I was a cadet at the Air Force Academy when one day at lunch the nine men with whom I shared a table started discussing sexual assault. It was February 2003, and seven current and former Air Force Academy cadets had just appeared on “20/20,” shocking the country with their stories of having been raped and then punished for reporting the rapes.

The senior cadet at the table asked, “What do you think of those whores who are tarnishing our academy?” The first-year across from me answered, “Sir, I think a woman who gets herself raped isn’t strong enough to defend herself, let alone the country, and shouldn’t be in the military.”

“Couldn’t agree more,” the senior cadet said.

This one conversation among my classmates, my “brothers in arms,” helped me to fully understand why I had remained silent after my own rape. My classmates had made the implicit cultural belief explicit: Victims were to be blamed for their rapes, and if they lost their military careers for it, all the better.

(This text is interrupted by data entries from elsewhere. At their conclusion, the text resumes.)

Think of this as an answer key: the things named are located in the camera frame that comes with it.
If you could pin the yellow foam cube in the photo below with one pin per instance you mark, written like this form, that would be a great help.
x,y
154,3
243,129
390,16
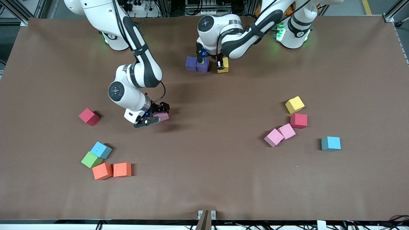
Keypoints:
x,y
226,65
294,104

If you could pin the pink foam cube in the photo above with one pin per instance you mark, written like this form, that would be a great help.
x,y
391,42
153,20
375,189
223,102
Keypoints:
x,y
286,131
162,116
274,137

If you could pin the purple foam cube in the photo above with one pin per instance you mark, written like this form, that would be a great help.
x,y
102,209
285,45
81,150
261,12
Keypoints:
x,y
190,63
205,67

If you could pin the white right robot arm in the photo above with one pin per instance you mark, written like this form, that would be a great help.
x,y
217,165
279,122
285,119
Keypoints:
x,y
96,12

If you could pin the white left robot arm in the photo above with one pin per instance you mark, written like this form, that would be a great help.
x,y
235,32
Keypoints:
x,y
230,28

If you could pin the white power strip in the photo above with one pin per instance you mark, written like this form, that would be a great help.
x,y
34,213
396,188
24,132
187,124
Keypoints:
x,y
140,6
207,12

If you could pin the orange foam cube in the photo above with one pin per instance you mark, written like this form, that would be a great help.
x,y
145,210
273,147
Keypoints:
x,y
122,170
102,172

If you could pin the light cyan foam cube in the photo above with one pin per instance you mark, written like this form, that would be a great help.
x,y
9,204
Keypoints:
x,y
101,150

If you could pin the red foam cube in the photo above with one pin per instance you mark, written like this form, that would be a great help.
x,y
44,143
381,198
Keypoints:
x,y
298,120
88,116

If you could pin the green foam cube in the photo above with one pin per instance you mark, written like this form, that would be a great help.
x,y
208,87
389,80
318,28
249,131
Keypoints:
x,y
91,160

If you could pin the brown table cover sheet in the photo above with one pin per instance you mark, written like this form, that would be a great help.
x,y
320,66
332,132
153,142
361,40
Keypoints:
x,y
204,179

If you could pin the blue foam cube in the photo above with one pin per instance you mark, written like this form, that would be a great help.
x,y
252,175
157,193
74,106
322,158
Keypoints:
x,y
330,143

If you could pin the small white mounting bracket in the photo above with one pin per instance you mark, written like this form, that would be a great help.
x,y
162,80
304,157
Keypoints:
x,y
213,214
199,213

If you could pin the brown camera stand post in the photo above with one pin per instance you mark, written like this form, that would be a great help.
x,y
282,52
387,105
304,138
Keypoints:
x,y
204,223

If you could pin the aluminium frame profile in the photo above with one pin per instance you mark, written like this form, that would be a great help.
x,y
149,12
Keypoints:
x,y
394,12
40,9

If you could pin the aluminium table edge rail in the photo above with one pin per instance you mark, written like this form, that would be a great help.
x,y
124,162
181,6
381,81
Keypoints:
x,y
403,48

It had been a snowy Saturday evening when, two years earlier, a senior cadet who had offered to help me study raped me in a secluded area on the library floor. I was 18 and had been a cadet for only six months. I told no one, not even a few days later when I developed symptoms of a sexually transmitted disease — herpes. Not even two weeks later, when the herpes virus traveled to my nervous system and spread to my spinal cord and the tissue around my brain, causing meningitis. I was immediately admitted into the academy’s intensive care unit, but when the Air Force doctor asked me if I was sexually active, I said no. I wouldn’t dare risk my career by telling him the truth of what had happened to me; so the virus that caused my infection went untreated.

Over the next several years, I spent hundreds of days in and out of hospitals. I developed what may be a lifelong, chronic daily headache disorder. Several years ago, I got a device called a peripheral nerve stimulator implanted near my brain, which made it possible for me to work and exercise again, but I am still in pain daily.

I also lost my career and my dream of becoming a pilot, and the Air Force lost a competent and devoted officer candidate. Two years after my first hospitalization, in 2004, I was medically discharged from the military. The consequences of not reporting my rape were direct, to me and to my country.